Amgen Reclaims Drug Rights from GlaxoSmithKline in Plan to Grow Internationally

Amgen Reclaims Drug Rights from GlaxoSmithKline in Plan to Grow Internationally
December 15, 2015
By Alex Keown, BioSpace.com Breaking News Staff

THOUSAND OAKS, Calif. – Amgen struck a deal with England-based GlaxoSmithKline to reacquire three drug therapies, Prolia (denosumab), Xgeva and Vectibix (panitumumab), to bolster its international pipeline offerings in oncology and bone health, the company announced this morning.

The deal, for an undisclosed amount of milestone payments, will bring the treatments back under Amgen’s umbrella in 48 different companies in Europe, Asia and Australia, the company said. The agreement with Glaxo involves key expansion markets for Amgen including Brazil, China, Colombia, Hong Kong, Israel, Singapore, South Korea, Taiwan and Thailand, Amgen said.
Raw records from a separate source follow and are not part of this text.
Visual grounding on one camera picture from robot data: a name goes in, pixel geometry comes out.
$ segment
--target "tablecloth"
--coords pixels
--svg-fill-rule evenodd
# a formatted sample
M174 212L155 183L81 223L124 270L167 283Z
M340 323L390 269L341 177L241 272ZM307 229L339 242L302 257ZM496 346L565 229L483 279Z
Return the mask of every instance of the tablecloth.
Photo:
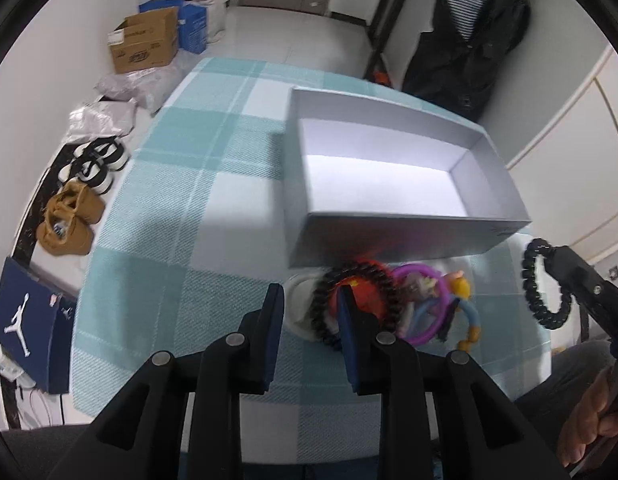
M77 409L96 415L155 351L203 350L262 305L286 266L281 137L291 88L375 96L480 128L383 86L262 61L203 59L176 89L135 152L95 240L71 355ZM430 262L464 270L482 315L471 353L517 397L550 373L550 338L519 279L529 234L479 256ZM462 316L445 354L466 334ZM244 396L245 462L332 462L378 450L378 397L357 397L342 356L283 330L270 391Z

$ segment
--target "orange object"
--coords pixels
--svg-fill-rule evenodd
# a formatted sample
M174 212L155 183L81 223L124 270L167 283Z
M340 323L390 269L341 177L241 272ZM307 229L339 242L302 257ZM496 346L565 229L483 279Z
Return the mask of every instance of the orange object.
M450 272L444 277L446 284L449 287L451 294L455 294L458 298L468 300L471 297L471 285L469 280L464 277L464 272Z
M385 72L380 72L379 70L374 72L374 83L392 88L389 75Z
M480 339L480 327L470 326L467 339L458 342L457 349L468 352L471 349L472 344L476 344Z
M369 262L384 268L384 266L378 262L373 262L371 260L369 260ZM386 304L384 302L384 298L380 294L380 291L372 282L369 282L364 278L360 278L359 276L352 276L351 278L347 278L346 280L342 280L336 284L335 290L329 296L328 305L330 316L336 317L336 312L338 309L336 304L336 293L341 285L349 285L351 287L359 310L373 314L380 321L384 319L386 314Z

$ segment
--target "cable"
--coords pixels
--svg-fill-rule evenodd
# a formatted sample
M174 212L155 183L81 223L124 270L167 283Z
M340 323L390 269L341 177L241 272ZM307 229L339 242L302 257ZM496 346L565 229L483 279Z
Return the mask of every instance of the cable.
M550 257L554 250L554 247L546 240L536 238L526 247L522 260L522 288L524 288L524 296L529 303L529 309L538 323L549 330L556 330L566 323L571 312L572 301L570 290L560 285L560 309L557 312L551 312L544 304L540 292L538 292L538 284L535 278L535 259L538 256Z
M402 306L398 301L398 291L393 284L391 276L380 266L373 262L347 262L327 272L316 284L309 308L311 327L316 335L334 350L341 351L342 343L340 336L333 334L324 321L329 298L338 288L338 284L347 278L359 276L373 283L380 295L384 298L386 312L381 322L382 330L395 333L400 322Z
M51 426L53 424L53 417L51 416L51 411L49 410L49 406L46 404L46 399L44 398L44 395L40 392L40 390L31 390L29 391L29 405L31 405L31 411L34 414L36 421L42 428L43 427L42 421L38 417L38 414L36 413L36 408L33 406L33 394L34 393L37 394L38 399L40 399L40 401L42 402L42 406L44 407L44 410L46 412L46 420L48 422L48 425Z

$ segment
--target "jumpman logo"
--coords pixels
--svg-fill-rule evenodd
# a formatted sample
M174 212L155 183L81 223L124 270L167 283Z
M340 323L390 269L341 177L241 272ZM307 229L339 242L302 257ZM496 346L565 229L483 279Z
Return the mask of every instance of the jumpman logo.
M22 345L22 350L25 353L25 357L29 357L31 352L26 347L25 335L22 333L22 313L25 311L25 305L28 301L28 294L25 294L25 301L18 307L16 313L11 318L11 322L13 323L11 326L4 327L4 333L8 334L9 332L15 332L18 334L18 338L20 339L20 344Z

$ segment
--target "black jacket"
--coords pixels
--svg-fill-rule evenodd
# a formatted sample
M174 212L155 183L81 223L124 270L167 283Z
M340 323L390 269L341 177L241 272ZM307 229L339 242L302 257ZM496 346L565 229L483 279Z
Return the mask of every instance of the black jacket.
M528 0L487 0L465 40L448 0L436 0L432 32L423 32L402 91L476 121L500 65L528 28Z
GlaxoSmithKline has held rights to Prolia and Xgeva since 2009 and to Vectibix since 2010. Combined revenue from the drugs was $111 million in 2014. Amgen and GlaxoSmithKline originally partnered on these drugs so Amgen could take advantage of GSK’s “established presence in these markets,” a GlaxoSmithKline spokesperson told Bloomberg Business.
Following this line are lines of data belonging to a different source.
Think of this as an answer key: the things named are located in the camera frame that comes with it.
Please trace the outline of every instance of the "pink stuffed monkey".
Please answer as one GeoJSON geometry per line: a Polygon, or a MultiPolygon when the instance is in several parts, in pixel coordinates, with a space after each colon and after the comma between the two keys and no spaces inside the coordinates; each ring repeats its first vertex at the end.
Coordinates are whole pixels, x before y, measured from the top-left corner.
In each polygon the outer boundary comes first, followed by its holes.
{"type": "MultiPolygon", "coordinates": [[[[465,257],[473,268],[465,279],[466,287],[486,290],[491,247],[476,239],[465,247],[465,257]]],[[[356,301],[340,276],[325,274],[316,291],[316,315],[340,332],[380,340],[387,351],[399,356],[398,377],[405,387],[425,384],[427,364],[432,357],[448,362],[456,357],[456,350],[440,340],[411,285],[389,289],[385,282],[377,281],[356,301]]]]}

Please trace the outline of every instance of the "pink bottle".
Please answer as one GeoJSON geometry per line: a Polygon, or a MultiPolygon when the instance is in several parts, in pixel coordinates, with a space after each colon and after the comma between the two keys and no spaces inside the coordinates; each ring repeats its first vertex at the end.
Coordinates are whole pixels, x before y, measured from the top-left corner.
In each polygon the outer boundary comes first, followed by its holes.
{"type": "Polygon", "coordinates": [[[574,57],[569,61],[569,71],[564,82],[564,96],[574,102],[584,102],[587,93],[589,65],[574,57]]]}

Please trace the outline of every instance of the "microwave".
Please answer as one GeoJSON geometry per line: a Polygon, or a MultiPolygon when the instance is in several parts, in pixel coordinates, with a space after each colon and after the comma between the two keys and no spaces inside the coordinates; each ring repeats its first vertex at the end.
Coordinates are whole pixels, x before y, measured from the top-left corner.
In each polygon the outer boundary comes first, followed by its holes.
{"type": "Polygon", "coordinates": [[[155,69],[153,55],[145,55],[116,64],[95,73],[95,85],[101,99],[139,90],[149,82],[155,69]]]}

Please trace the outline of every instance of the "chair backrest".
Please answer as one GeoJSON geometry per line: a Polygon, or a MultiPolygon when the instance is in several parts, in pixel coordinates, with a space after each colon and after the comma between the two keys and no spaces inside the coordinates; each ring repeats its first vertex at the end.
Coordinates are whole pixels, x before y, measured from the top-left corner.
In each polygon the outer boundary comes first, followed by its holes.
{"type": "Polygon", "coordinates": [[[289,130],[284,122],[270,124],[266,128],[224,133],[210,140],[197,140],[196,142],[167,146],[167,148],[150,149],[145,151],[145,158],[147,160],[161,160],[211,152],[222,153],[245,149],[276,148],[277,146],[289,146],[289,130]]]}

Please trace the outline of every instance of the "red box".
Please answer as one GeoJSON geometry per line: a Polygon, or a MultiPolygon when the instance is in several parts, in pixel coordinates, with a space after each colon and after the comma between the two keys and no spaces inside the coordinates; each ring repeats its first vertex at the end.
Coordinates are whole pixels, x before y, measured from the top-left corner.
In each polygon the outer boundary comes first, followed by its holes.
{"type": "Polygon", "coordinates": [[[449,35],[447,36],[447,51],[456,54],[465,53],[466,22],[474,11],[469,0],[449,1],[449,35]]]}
"This unique agreement with GSK allows Amgen to regain rights to three important growth products, and to directly serve more patients in key expansion markets," Robert Bradway, chairman and chief executive officer of Amgen, said in a statement. "The agreement also allows Amgen to build additional commercial infrastructure in oncology and bone health, two strategically important therapeutic areas for Amgen with emerging late-stage pipeline assets."

Prolia, XGEVA and Vectibix will bolster other oncological treatments in Amgen’s pipeline, including Blincyto, a drug designed to treat a rare form of acute lymphoblastic leukemia. Blincyto was approved by the FDA in December 2014. Analysts predict Blincyto could generate about $400 million in annual sales, investopedia.com reported. However, the expected $178,000 price tag on the drug was worrying to some in the medical community. Amgen also has an additional osteoporosis drug, romosozumab, in late stage clinical trials.
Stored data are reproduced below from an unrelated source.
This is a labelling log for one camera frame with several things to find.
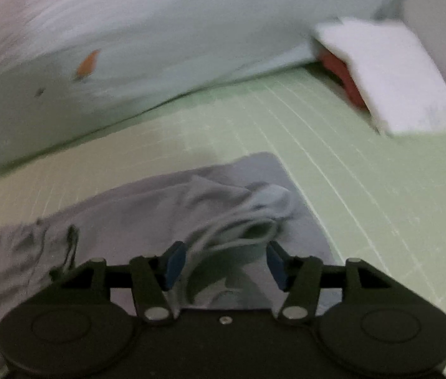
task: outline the gray cloth
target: gray cloth
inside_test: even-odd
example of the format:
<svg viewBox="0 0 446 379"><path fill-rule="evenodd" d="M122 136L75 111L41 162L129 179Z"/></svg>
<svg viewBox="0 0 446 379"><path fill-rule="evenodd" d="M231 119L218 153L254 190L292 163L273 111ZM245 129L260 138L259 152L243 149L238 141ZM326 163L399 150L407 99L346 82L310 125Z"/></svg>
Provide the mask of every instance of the gray cloth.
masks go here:
<svg viewBox="0 0 446 379"><path fill-rule="evenodd" d="M277 309L284 301L265 260L276 239L292 255L333 263L328 243L281 164L269 153L233 164L144 179L34 224L0 230L0 320L55 273L104 257L109 265L187 245L173 309ZM134 314L128 291L111 300ZM325 297L322 307L338 301ZM0 367L3 360L0 356Z"/></svg>

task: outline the circular disc
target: circular disc
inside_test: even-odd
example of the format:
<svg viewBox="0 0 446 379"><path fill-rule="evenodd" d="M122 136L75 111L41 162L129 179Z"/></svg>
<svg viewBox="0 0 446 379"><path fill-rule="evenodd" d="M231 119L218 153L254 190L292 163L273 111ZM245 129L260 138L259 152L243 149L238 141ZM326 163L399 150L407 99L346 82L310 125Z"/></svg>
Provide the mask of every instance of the circular disc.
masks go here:
<svg viewBox="0 0 446 379"><path fill-rule="evenodd" d="M416 375L446 360L446 315L429 304L339 304L318 333L336 360L367 375Z"/></svg>
<svg viewBox="0 0 446 379"><path fill-rule="evenodd" d="M29 375L75 378L107 367L132 333L132 318L113 303L21 305L0 322L0 352Z"/></svg>
<svg viewBox="0 0 446 379"><path fill-rule="evenodd" d="M283 309L283 315L288 319L303 319L305 318L309 312L307 309L302 308L301 306L288 306Z"/></svg>

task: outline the bedsheet
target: bedsheet
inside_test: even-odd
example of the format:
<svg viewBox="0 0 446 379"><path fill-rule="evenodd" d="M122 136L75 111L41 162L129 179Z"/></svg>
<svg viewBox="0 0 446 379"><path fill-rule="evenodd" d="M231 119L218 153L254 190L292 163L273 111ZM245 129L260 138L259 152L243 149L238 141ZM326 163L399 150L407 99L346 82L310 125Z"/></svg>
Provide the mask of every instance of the bedsheet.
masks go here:
<svg viewBox="0 0 446 379"><path fill-rule="evenodd" d="M200 87L315 57L320 21L397 0L0 0L0 165Z"/></svg>
<svg viewBox="0 0 446 379"><path fill-rule="evenodd" d="M0 226L268 151L339 262L364 258L446 311L446 134L379 135L315 72L293 69L178 98L91 139L1 176Z"/></svg>

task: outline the red fabric
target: red fabric
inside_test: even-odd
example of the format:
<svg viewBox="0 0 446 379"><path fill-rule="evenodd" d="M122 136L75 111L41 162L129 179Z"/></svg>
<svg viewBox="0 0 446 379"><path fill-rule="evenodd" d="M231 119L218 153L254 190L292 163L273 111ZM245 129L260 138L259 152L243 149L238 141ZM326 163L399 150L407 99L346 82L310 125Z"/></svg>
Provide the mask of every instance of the red fabric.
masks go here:
<svg viewBox="0 0 446 379"><path fill-rule="evenodd" d="M330 70L341 79L346 95L351 103L358 108L368 110L364 99L360 95L358 87L354 83L353 78L351 78L351 74L349 73L346 63L328 50L321 53L320 60L323 67Z"/></svg>

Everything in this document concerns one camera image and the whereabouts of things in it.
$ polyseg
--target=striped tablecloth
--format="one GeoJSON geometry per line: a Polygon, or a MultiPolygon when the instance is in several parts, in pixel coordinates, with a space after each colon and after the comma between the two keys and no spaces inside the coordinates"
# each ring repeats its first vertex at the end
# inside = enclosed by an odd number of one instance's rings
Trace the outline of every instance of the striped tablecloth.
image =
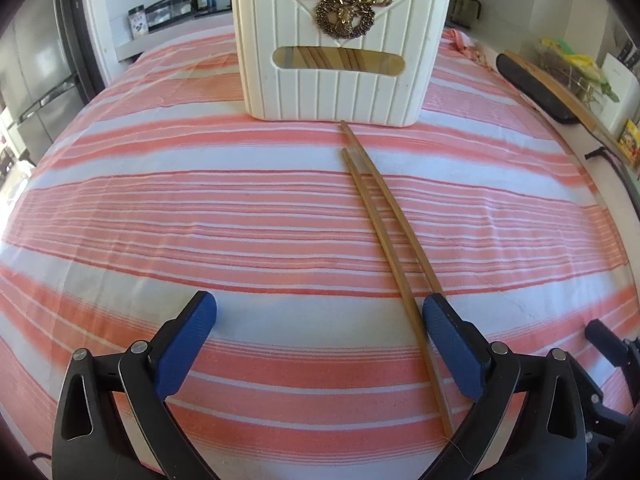
{"type": "MultiPolygon", "coordinates": [[[[415,479],[444,432],[347,141],[336,124],[253,120],[237,63],[230,27],[146,53],[36,169],[2,235],[1,413],[50,452],[70,352],[151,338],[202,288],[218,323],[169,406],[223,479],[415,479]]],[[[582,330],[599,317],[636,333],[634,280],[552,127],[446,34],[418,123],[353,128],[460,316],[514,351],[572,352],[628,409],[582,330]]],[[[459,422],[470,403],[446,391],[459,422]]]]}

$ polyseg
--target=storage box
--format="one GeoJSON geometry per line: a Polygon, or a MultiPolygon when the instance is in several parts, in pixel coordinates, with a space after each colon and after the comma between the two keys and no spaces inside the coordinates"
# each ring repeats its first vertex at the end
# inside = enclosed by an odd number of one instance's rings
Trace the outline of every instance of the storage box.
{"type": "Polygon", "coordinates": [[[448,5],[232,0],[247,111],[272,121],[414,124],[448,5]]]}

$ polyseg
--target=deer head emblem
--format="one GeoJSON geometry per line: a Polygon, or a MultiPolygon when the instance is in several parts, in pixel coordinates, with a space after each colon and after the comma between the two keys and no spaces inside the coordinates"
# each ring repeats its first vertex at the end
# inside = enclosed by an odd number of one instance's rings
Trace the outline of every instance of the deer head emblem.
{"type": "Polygon", "coordinates": [[[321,0],[316,7],[316,22],[332,38],[358,38],[373,26],[376,13],[371,7],[386,7],[392,2],[393,0],[321,0]],[[356,18],[360,22],[354,26],[353,20],[356,18]]]}

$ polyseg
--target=metal screw
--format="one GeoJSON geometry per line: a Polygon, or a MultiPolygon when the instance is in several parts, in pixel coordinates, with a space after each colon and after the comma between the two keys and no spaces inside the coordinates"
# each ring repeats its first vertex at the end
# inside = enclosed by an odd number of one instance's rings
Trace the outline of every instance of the metal screw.
{"type": "Polygon", "coordinates": [[[505,355],[509,351],[509,347],[502,341],[496,341],[491,343],[491,350],[498,355],[505,355]]]}
{"type": "Polygon", "coordinates": [[[566,359],[566,354],[559,348],[554,348],[551,351],[551,355],[558,361],[564,361],[566,359]]]}
{"type": "Polygon", "coordinates": [[[86,348],[79,348],[73,354],[74,361],[82,361],[86,357],[86,348]]]}
{"type": "Polygon", "coordinates": [[[146,351],[148,346],[149,343],[147,343],[146,341],[136,341],[135,343],[133,343],[133,345],[131,345],[131,352],[133,354],[142,354],[142,352],[146,351]]]}

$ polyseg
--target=blue gripper pad
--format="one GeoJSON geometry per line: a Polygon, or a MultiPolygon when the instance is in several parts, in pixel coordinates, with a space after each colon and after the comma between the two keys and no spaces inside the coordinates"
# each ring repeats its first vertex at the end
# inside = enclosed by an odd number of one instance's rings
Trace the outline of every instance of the blue gripper pad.
{"type": "Polygon", "coordinates": [[[485,370],[463,336],[460,316],[443,296],[432,294],[422,304],[422,320],[460,392],[478,402],[484,391],[485,370]]]}
{"type": "Polygon", "coordinates": [[[206,292],[174,339],[169,343],[156,367],[156,394],[160,400],[175,394],[216,323],[216,299],[206,292]]]}
Prolia, an injectable, is approved in the U.S. for the treatment of postmenopausal women with osteoporosis at high risk for fracture. Prolia is also approved for treatment to increase bone mass in men with osteoporosis at high risk for fracture.

Xgeva was approved by the FDA in 2010 for the prevention of skeletal-related events (SREs) in patients with bone metastases from solid tumors. In 2013, Xgeva was approved by the FDA as the first treatment for adults and skeletally mature adolescents with giant cell tumor of bone that is unresectable or where surgical resection is likely to result in severe morbidity.

Vectibix was approved in the U.S. in 2006 for the treatment of patients with EGFR-expressing mCRC after disease progression after prior treatment with fluoropyrimidine-, oxaliplatin-and irinotecan-containing chemotherapy.

Amgen said it will work closely with GlaxoSmithKline to “enable a seamless transition for customers and patients.” The majority of markets are planned to be transitioned back to Amgen within a 12-month period. Amgen said it anticipated the transaction to be accretive to adjusted earnings in 2017.

Since last year, Amgen has freed up capital from laying off about 20 percent of its workforce, part of an effort to slash $15 billion in expenses by 2018. The company has eliminated more than 4,000 global jobs from its payroll. The freed capital is expected to be used to drive additional clinical trials in an effort to get more drugs to market.

Amgen’s stock is up more than 3 percent this morning, trading at $162.92 per share.